睡眠薬を過剰摂取して丸2日昏睡していたり、あとADHDの薬は血圧を下げる作用があって、ひどい貧血のようになって3~4日間、目眩や耳鳴りで動けなかったり……。正直、もうあんな経験はしたくないですね」
「パートナーの存在がなければもっとひどくなっていた」
退院したはいいものの、またODを再発してしまった麗さんに歯止めをかけてくれたのがパートナーの存在だった。
「パートナーは、私がODして家で倒れていたり、ずっと吐き気や目眩で苦しんでいたりするときを見ていたので、さすがに心配になって病院に行こうと提案してくれました。私からしたら、過去にだまされるような形で精神病棟に入院していたので、すごく抵抗がありました。パートナーの存在がなければもっとひどくなっていたんだろうなと」
結局、通院での治療は変わらず、ODしないためにはどうすればいいのかを、パートナーや担当医とともに話し合った。家に1人でいる時間を作らないこと、ケースワーカーに相談して自立支援とつながることなど、自身が不安になる環境から遠ざけ、社会復帰していこうと決めた。
そこからは仕事を見つけ、パートナーとも婚約することで、麗さんの生活は安定していく。すると次第に、自身が抱えている精神疾患とも折り合いをつけられるようになった。
「正確にいえば、薬物依存やアルコール依存から、完全に決別できたかといわれるとそれはそれで違うんです。今でもいつ自分がまた再発してしまうか不安に思うときはありますし、薬やアルコールを過剰に摂取したくなる瞬間もあります。
ただ、自分の意思ではコントロールできなくても、日々の生活を規則正しく送ることで、薬やアルコールを遠ざけています。例えば、不安になるひとりの時間を作らないよう、友人との予定を入れたり、日中に自助会の予定を入れて自分を戒めたりと、ODしないよう外堀を埋める努力をしています。

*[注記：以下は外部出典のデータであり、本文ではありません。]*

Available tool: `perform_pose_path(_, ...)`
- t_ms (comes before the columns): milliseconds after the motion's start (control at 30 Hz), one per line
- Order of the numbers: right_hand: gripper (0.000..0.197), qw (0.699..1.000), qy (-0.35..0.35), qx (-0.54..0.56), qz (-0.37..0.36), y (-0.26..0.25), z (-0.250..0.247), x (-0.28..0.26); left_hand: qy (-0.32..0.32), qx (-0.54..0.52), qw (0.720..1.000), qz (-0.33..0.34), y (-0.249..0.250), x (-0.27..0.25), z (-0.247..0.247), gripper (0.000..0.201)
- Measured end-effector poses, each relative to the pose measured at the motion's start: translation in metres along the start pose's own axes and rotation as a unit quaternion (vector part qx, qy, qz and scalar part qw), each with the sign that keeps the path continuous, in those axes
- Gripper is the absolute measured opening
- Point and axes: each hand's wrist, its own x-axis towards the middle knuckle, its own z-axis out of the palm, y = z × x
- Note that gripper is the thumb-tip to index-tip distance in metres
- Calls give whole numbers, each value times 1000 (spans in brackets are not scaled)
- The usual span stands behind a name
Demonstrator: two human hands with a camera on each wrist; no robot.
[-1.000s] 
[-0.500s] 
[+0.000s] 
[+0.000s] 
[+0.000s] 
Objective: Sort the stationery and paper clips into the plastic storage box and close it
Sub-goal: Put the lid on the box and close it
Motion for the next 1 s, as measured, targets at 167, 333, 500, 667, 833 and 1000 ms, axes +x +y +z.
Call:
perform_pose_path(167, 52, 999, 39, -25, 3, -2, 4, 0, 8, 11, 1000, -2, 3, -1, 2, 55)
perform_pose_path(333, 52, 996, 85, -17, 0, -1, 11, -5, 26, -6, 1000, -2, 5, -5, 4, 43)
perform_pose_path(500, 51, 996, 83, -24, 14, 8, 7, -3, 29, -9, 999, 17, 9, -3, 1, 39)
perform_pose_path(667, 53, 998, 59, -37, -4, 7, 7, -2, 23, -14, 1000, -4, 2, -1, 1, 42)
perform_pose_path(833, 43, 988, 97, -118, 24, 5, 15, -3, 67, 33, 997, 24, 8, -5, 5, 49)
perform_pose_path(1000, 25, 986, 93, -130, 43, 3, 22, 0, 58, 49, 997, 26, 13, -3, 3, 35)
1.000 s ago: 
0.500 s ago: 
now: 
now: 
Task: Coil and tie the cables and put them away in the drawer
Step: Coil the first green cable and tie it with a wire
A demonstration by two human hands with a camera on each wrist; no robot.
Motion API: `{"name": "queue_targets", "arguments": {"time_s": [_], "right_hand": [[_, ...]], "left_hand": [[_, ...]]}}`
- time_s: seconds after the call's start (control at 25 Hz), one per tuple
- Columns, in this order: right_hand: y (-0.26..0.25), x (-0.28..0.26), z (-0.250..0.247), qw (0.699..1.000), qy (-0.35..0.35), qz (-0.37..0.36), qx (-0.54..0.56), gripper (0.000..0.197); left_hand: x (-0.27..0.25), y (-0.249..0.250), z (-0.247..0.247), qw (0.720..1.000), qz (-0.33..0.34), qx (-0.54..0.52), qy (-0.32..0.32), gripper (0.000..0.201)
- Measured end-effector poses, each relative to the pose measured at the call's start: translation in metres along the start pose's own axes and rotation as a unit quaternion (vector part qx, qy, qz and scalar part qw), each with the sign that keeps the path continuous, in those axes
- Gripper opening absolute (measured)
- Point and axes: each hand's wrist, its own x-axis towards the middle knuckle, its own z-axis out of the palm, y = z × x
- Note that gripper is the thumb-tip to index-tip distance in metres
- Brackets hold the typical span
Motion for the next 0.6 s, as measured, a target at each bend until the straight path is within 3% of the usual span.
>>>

きっと依存に関しては、一生完治することはなく、今後も付き合っていかないといけない。あくまでも今は依存に走る気持ちを抑えるために、なんとか生活しているといった感覚なんです。それぐらいアルコールや薬物依存に陥ることは怖いことだと思います」
現在は仕事もプライベートも順調な日々を過ごしている麗さんだが、いつまたアルコールや処方薬に手を出してしまうか、自分でもコントロールできない恐ろしさを常に抱えている。それほど薬物依存やアルコール依存は恐ろしい病気と言える。